DESPERDICIO
TRASMALLO SEMANAL
Con los años ha avanzado una postura —quizá una posición, una dirección— que se ha asentado no sólo en mi cotidianidad sino también en mis prácticas laborales. Esto —llamémoslo en adelante condición— se puede englobar en el uso completo de los objetos: asegurar el fin de su vida útil. Ama suele referirse a esto como la actitud permanente de un hijo de la guerra. En términos prácticos es la necesidad personal de acabar, vaciar, completar, llenar y cargar todo: utilizar todo alimento comprado; gastar por completo las baterías; ocupar cada gigabyte de los discos duros; aprovechar todas las páginas de los cuadernos; vaciar los encendedores. Infinitos son los ejemplos. Esencialmente trato de organizar, lo tangible e intangible, para llevar a cabo su fin; suprimir el desperdicio.
Esto, por supuesto, es contrario a la tacañería, dista de ella. Sirvámonos de un ejemplo: lo que resuelvo al agarrar una crema de dientes, en apariencia desocupada, es exprimirla; desenrosco la tapa y oprimo el tubo contra el lavamanos: intuyo, instintivamente —ignoro si ese es el término conductual preciso—, que la pasta saldrá y servirá para ese momento; y así continúo: si sigue saliendo, la sigo usando. Ciertamente, el proceso es gracioso para la compañía, aún más cuando es mi novia, mis hermanos o algún amigo cercano el que me ofrece una crema y yo la rechazo. Poco me importa: al botar la crema agotada y abrir una nueva la satisfacción es extraordinaria; cierro e inicio el ciclo de manera correcta.

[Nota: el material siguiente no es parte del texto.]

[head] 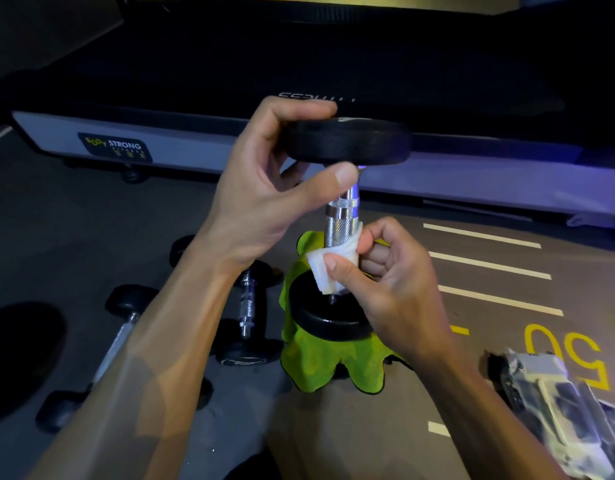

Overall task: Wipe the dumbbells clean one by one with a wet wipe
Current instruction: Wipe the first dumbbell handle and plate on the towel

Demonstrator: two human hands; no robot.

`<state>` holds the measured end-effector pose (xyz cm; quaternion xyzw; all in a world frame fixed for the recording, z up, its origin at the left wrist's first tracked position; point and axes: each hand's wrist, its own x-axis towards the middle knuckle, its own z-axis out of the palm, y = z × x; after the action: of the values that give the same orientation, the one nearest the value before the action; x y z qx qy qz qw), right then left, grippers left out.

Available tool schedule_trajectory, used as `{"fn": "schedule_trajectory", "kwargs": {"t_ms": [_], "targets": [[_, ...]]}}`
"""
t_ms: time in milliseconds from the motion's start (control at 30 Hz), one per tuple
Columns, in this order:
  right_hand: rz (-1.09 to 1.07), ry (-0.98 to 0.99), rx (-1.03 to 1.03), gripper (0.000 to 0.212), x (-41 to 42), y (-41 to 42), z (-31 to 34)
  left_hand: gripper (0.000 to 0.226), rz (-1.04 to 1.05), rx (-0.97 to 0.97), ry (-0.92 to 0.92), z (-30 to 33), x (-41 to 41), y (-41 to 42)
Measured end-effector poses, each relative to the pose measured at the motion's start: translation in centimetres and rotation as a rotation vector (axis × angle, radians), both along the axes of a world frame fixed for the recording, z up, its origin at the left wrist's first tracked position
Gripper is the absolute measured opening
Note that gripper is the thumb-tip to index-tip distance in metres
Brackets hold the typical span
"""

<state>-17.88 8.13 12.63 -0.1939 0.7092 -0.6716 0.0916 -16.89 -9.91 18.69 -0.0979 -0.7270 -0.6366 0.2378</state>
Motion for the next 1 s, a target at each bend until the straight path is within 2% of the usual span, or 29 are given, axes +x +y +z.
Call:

Asimismo, se aleja de la acumulación: me molesta observar los objetos que pueden ser aprovechados y se hallan apilados u olvidados en un rincón. Tampoco responde al minimalismo, concepto sobado y rimbombante. Son muchos los objetos que me gusta comprar, coleccionar y transportar conmigo. Objetos, como los libros, que me han llenado, acompañado y complacido. Compro de a dos o tres, los leo —siempre hasta el final, así me aburran o me disgusten en algún momento— y, al concluirlos, compro los siguientes. Me incomoda tener libros sin leer: si los compro, los leo. El alarde sensiblero de apilar los libros como paisaje me pesa.
Esta condición me ha llevado a considerar, los últimos años, la reparación o la deconstrucción de los objetos antes que el fatal desecho. Claro, la tendencia ha sido benéfica pues son múltiples los ejemplos presentes que podemos encontrar del consumo responsable y la segunda vida de los objetos. Incluso son cada vez más usuales los procesos agrícolas que reciclan cada uno de los insumos necesarios para la elaboración de un producto.
Así como me irrita el desperdicio, procuro comprar objetos duraderos; evitar lo pasajero e innecesario. Los zapatos son uno de esos elementos primordiales —como lo es un buen colchón, una sartén y un abrigo— y, por suerte, me duran años. Cuando los compro, procedo de manera semejante a la compra de libros: busco un par nuevo cuando, alguno de los que tengo, se ha consumido. Los deteriorados, mas no descompuestos, los regalo, cedo, dono… siempre en buen estado, listos para usar.
Hace dos años compré unos tenis, unos Stan Smith negros. Me gusta la marca con las tres rayas, he comprado varias veces los Samba y los he tenido por años. En la tienda mencionaron, además, que habían sido elaborados con materiales reciclados y eso ayudó. A los meses empecé a notar un deterioro en su suela, un desgaste común, pensé. Ocho meses después —como el moretón que aparece en el cuerpo sin explicación aparente— descubrí que la plantilla se había roto por completo: podía ver a través del zapato. Los llevé a la tienda, se los mostré a la persona que me atendió y le pregunté si aquel deterioro correspondía a su tiempo de uso; los ojeó y disintió. Nada podía hacer: el tiempo de garantía había caducado; salí de la tienda decepcionado, había caído en la trampa.
Tenía que repararlos, y siempre que pasaba por una zapatería pensaba en ellos. Me molestaba verlos tirados a la entrada del apartamento y cada que podía los alistaba: ese día serían remendados; constantemente surgían los reparos… Hace dos semanas sentí la tentación, me atrapó la pereza y pensé: ‘Quizá sea más fácil comprar unos nuevos’. En ese momento lo supe: al otro día los llevaría a reparar. Me preparé para llevarlos un viernes, me desperté el sábado en la mañana, desayuné, salí en bicicleta y los dejé.
Siempre lo supe: la fiesta es la trampa.